Problem to work on: Once you reach the line with "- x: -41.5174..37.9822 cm", copy it and every line after it exactly, up to the end of the data. Omit the pictures.

● ● ●

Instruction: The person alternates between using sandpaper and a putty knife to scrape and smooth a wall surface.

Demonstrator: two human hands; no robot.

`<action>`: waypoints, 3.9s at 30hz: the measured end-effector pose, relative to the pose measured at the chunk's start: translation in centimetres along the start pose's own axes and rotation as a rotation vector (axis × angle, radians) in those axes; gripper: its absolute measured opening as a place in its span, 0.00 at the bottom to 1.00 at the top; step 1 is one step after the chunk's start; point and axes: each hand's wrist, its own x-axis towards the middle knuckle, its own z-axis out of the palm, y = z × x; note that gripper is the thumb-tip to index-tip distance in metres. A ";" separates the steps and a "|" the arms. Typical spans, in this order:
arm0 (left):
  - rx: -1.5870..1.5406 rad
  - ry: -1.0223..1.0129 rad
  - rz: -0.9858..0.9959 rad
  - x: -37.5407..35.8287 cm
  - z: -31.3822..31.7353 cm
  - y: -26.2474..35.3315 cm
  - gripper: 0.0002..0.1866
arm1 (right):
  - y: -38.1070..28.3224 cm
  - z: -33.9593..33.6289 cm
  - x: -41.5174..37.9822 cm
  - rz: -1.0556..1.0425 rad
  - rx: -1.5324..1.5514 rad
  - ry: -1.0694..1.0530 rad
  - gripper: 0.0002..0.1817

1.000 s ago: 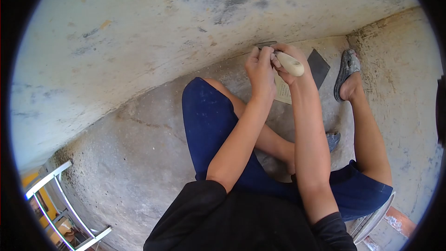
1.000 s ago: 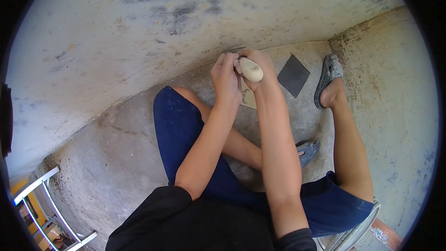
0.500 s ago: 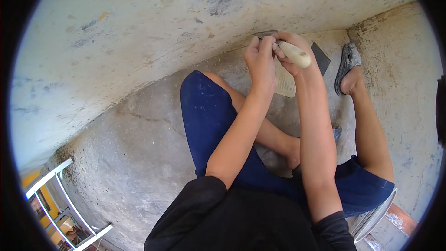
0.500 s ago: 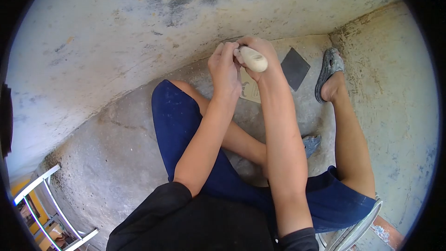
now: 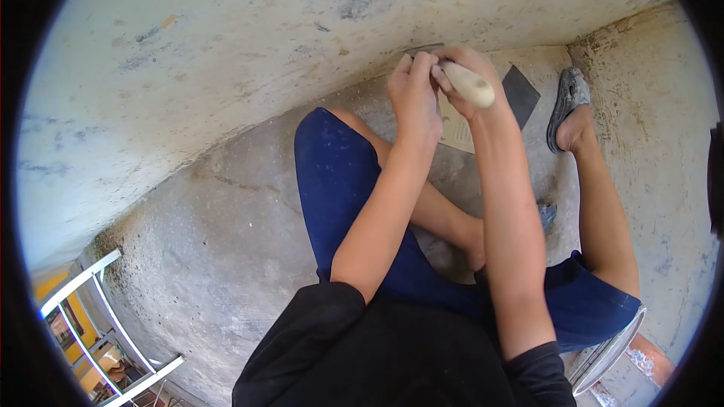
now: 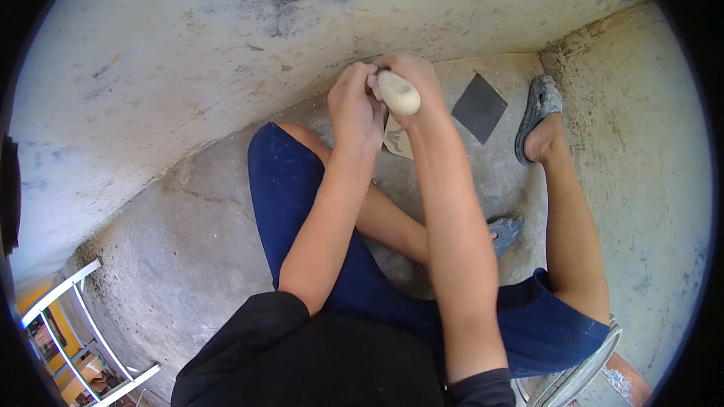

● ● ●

Output:
  - x: -41.5174..37.9822 cm
  - rz: -1.0556..1.0425 rad
  - rx: -1.5324..1.5514 rad
  - ry: -1.0694..1.0530 rad
  - gripper: 0.0002..0.1817

1.000 s ago: 
1.000 s ago: 
0.500 s ago: 
0.500 s ago: 
now: 
now: 

With the output given, the exercise is complete.